Stick to the few more-familiar gestures.
It also doesn’t help that interaction design between apps is inconsistent. This means that gestures that work a certain way in one app — even a simple swipe —often do something completely different in another. This makes learning gestures especially difficult.
9. UX is branding
A great point that Nielsen & Budiu make is that the user experience (UX) with your mobile site or app is part of your branding. You may have worked hard to make sure your product is really usable on the desktop, because you know those values are reflected in your brand. But is it also optimized for mobile? It almost certainly demands a different design, and if you’re not paying attention to these particularities, you’re degrading your brand when users have to suffer through a degraded mobile experience.
Another great point is that just because you have a great user interface (UI) doesn’t mean you have a great UX. Is your customer support also up to snuff? Does your product give users what they want? Does the flow make sense? The non-UI interactions must also be great.
Great UX is more than just great UI design.
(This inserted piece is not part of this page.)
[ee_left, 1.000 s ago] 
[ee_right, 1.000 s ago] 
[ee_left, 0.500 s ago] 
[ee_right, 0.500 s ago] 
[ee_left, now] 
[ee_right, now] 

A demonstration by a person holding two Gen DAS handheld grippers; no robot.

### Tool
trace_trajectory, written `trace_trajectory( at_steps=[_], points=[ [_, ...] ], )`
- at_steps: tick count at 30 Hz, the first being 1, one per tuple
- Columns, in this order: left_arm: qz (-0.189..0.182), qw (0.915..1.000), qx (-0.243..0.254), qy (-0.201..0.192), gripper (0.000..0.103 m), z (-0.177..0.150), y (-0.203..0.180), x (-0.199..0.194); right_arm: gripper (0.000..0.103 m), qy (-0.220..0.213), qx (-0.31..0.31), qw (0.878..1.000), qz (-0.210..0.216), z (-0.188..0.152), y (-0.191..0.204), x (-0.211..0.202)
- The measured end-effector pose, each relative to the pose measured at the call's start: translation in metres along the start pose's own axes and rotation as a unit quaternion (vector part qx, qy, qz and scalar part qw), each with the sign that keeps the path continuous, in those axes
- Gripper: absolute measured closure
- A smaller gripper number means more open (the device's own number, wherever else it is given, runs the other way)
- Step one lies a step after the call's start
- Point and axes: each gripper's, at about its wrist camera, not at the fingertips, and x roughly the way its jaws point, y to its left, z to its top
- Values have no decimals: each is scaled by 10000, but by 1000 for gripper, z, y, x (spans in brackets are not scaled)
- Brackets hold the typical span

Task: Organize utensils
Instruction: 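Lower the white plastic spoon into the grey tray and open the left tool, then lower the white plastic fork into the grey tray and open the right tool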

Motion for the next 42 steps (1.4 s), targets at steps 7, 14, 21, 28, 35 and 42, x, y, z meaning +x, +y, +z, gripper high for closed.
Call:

10. Mobile strategy is evolving
We’re at a stage now where native mobile apps have better success rates than mobile Web apps, so given that your resources support it, ship mobile apps. But don’t forget, as mobile platforms fragment and screen sizes vary more, the cost of mobile development will increase.
The authors also suggest that future mobile strategy will move to the Web as HTML5 becomes more capable, as well as for other reasons like better content discoverability and cheaper cost of development.